Home / Millions of children left behind as digital divide widens
Millions of children left behind as digital divide widens
EB News: 12/09/2025 - 09:24
New research reveals that 57 per cent of low-income families say their child struggles to access devices or reliable internet outside school, severely impacting their education.
For over a third of parents (34 per cent), schools simply assume this access exists, which could potentially widen inequality.
The research from RM Technology and the Digital Poverty Alliance is released on the third 'End Digital Poverty Day'. It shows that one in eight children (12 per cent) rely on smartphones to complete schoolwork, devices which are completely ill-suited for learning, while 15 per cent must share a single device with siblings or parents.

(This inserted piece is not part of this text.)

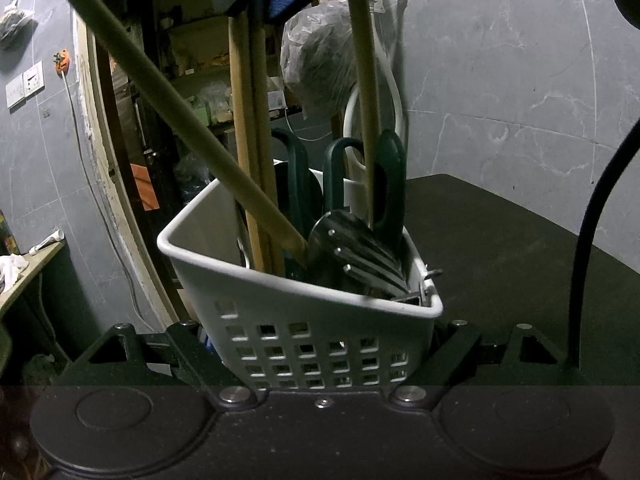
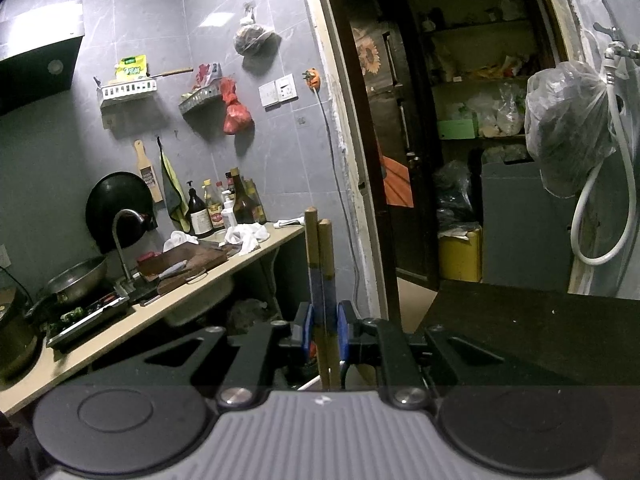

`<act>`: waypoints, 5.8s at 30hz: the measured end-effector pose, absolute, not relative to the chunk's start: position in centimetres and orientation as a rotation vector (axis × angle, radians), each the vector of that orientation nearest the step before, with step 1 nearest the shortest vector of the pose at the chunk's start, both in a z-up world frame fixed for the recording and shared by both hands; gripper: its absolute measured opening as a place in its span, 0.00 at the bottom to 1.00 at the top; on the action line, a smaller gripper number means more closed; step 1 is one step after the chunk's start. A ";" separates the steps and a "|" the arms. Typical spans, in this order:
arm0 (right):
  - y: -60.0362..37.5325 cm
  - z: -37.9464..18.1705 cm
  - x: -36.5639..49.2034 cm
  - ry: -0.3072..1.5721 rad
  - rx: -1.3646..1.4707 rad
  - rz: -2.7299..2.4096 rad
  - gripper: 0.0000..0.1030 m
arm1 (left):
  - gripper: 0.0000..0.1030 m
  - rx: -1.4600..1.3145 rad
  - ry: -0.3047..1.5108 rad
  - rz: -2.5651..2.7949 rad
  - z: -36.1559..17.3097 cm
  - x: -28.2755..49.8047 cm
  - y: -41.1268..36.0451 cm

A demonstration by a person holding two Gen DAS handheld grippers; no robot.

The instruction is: Organize utensils

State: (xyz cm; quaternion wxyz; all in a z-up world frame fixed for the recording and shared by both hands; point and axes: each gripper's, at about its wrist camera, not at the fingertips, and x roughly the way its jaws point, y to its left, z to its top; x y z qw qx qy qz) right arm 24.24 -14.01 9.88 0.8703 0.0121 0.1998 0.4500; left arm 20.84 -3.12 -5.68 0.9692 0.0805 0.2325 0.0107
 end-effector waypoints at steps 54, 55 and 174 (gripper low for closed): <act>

Worryingly, 11 per cent have little or no internet access at home, making remote learning almost impossible. Teachers are witnessing the consequences, with 75 per cent reporting pupils falling behind due to poor home access and nearly a third (31 per cent) noting a lack of basic digital skills among their students.
The long-term costs are immense, say the Digital Poverty Alliance. Closing the UK’s digital gap could unlock £17bn in annual earnings, deliver up to £6bn in better financial management and save nearly £1bn in government spending. Yet, right now, children without reliable devices or internet are falling behind their peers, teachers are struggling to deliver inclusive learning and schools are forced to diverse scarce resources to plug the gap.
Elizabeth Anderson, CEO of the Digital Poverty Alliance, commented: “Digital access is no longer a privilege, it’s a basic educational necessity. Every child, teacher and learner should have the tools and connectivity to participate fully in the digital classroom, yet millions are still being left behind.
End Digital Poverty Day is a national call to action for government, industry and the education sector to work together. This requires national policies that prioritise digital inclusion in schools, to large-scale device distribution initiatives, investment in digital skills training for teachers and pupils and ensuring technology is reused and recycled to benefit those most in need.
This must go hand-in-hand with delivering on the ambitions of the government’s Digital Inclusion Action Plan and ensuring further investment supports its goals so that no one is excluded from the digital society we all depend on.”
In the lead up to End Digital Poverty Day, and throughout the day itself, organisations working at every level of digital inclusion are hosting a coordinated series of events. These include live webinars, skill-building workshops, roundtable discussions and educational sessions, both online and in-person, designed to share knowledge, build confidence and empower individuals and communities to get connected.